Three to six months before: in-process support
Many businesses engage FD Capital when the investor process has already started — when the corporate finance adviser has been appointed, early investor conversations are underway, and the management team has realised that the finance function is not ready for the scrutiny that follows. This is a more pressured engagement: the CFO needs to produce a financial model, prepare the EBITDA bridge, and populate the data room on a compressed timeline. It is achievable, but the quality of the outcome is inevitably somewhat constrained by the time available. FD Capital has deployed investor-ready CFOs in exactly this scenario on multiple occasions and understands how to prioritise the work to maximise impact within the time available.
Post-term sheet: financial due diligence support
The most time-pressured scenario is the business that reaches a term sheet — an agreed investment or acquisition in principle — and then discovers during the formal financial due diligence process that its finance function is not able to respond adequately to the volume and depth of FDD queries. An interim CFO deployed during the FDD process can significantly improve the quality and speed of the business’s responses, manage the relationship with the FDD accountants, and present the financial information in a way that resolves investor concerns rather than amplifying them. FD Capital can deploy an interim CFO for this specific function within days.
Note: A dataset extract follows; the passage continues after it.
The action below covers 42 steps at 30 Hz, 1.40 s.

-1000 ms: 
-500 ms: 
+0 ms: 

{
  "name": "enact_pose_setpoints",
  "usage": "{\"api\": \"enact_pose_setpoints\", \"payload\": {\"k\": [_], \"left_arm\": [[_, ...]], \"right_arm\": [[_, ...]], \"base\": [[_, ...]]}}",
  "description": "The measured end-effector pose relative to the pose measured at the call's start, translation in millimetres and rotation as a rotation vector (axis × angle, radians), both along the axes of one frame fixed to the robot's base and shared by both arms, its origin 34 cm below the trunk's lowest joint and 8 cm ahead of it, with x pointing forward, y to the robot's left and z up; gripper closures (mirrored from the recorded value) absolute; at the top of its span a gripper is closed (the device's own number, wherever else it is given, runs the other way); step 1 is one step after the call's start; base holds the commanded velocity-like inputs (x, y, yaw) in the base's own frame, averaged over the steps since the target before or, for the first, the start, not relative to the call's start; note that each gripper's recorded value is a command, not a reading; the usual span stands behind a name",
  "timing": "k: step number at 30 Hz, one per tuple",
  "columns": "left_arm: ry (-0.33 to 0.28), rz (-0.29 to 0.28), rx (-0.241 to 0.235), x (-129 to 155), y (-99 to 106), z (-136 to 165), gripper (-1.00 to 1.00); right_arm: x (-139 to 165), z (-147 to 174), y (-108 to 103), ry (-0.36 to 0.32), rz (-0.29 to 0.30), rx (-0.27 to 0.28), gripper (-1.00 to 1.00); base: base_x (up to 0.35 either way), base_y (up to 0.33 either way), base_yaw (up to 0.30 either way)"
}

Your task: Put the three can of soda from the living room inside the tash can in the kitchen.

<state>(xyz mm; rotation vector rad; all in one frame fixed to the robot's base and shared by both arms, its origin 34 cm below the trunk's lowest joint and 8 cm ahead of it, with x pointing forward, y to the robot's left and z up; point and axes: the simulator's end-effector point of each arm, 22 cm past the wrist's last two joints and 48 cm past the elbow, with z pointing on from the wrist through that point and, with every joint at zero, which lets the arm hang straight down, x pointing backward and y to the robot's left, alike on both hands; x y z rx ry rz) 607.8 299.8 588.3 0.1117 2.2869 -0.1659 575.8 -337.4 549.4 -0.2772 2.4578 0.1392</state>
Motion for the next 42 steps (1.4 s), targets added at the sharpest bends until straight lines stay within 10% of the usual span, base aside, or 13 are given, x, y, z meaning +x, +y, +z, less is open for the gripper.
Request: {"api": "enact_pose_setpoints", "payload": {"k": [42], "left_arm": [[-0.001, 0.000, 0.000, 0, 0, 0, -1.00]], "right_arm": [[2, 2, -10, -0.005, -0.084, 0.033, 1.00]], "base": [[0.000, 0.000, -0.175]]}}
“FD Capital has supported SBS Insurance Services over the past three years through the provision of a Fractional FD/CFO. Their expertise has made a significant difference in professionalising our finance function and delivering accurate, timely management information — exactly what our business needed to grow with confidence.”
— Tracey Rees, COO, SBS Insurance Services Ltd
The Investor Ready CFO Profile
The investor-ready CFO is a specific profile within the broader CFO and Finance Director market. Not every qualified CFO has the experience required to make a business investor ready. The specific capabilities our team looks for when recruiting for investor readiness mandates include:
Transaction experience
The investor-ready CFO must have direct experience of a financial due diligence process — either as the FD or CFO of a business that was acquired or received investment, or as an adviser who worked on the sell-side of a transaction. The experience of sitting across the table from FDD accountants and fielding detailed questions about management accounts, EBITDA adjustments, and working capital is not something that can be replicated through theoretical study. Our team specifically assesses candidates on the transactions they have been through and the roles they played in the financial due diligence process.
Financial modelling capability
Building a financial model to institutional investor standards is a specific technical skill. The investor-ready CFO must be able to construct a three-statement model with scenario analysis, sensitivity tables, and the operational driver linkages that make the model a useful planning tool as well as an investor presentation document. Our team assesses financial modelling capability at interview stage for all investor readiness mandates.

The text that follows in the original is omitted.